José Bourdain reconhece ainda que, após inúmeros pedidos de reunião ao Governo, já conseguiu partilhar as preocupações à ministra da Saúde e à ministra da Segurança Social, mas pouco mudou. “Consegui reunir, através de uma plataforma online, a ministra da Saúde. Alertei-a para várias situações, nomeadamente para o PRR e para os financiamentos e outras dívidas do Estado. A ministra desconhecia que havia dívidas do Ministério da Saúde desde 2015.”

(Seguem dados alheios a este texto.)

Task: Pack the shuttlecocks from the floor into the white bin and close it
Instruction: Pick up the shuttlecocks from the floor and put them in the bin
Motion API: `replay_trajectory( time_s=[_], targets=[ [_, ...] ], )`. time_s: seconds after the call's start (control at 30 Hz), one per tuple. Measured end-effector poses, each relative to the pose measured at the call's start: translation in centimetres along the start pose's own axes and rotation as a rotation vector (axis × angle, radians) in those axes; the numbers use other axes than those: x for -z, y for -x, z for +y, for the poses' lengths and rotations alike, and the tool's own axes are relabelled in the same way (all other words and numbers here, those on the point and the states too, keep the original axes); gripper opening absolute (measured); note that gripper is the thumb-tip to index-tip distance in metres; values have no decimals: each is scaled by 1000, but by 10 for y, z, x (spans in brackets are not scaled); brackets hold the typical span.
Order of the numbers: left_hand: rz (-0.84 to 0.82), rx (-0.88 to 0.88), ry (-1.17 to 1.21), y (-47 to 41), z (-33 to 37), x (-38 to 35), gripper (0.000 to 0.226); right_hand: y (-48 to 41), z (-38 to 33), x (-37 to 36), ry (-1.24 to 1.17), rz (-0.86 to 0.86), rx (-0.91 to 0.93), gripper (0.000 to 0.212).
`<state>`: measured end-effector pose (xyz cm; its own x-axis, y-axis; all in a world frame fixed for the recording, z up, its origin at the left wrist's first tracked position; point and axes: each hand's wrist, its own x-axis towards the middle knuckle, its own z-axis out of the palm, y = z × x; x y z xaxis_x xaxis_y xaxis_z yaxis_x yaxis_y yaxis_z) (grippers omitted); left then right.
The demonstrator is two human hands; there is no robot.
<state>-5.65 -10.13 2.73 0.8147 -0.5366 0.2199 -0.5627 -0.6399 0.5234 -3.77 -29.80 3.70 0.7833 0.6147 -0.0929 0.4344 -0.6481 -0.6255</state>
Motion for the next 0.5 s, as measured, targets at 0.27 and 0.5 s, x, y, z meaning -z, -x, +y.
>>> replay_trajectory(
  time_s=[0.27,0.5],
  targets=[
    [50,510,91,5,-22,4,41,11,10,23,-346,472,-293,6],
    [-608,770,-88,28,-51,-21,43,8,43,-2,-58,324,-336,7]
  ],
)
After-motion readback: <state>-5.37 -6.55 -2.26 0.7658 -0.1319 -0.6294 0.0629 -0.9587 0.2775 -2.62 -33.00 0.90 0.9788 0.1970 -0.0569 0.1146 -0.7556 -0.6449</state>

São seis anos de atraso no pagamento das dívidas, mas o responsável garante: “O maior problema de todos é o subfinanciamento.”
No final do ano passado, devido à falta de enfermeiros, a Unidade de Cuidados Continuados de Longa Duração e Manutenção, em Sintra, fechou portas, e os 25 utentes tiveram que ser transferidos para outras unidades das regiões de Lisboa e Vale do Tejo e do Centro.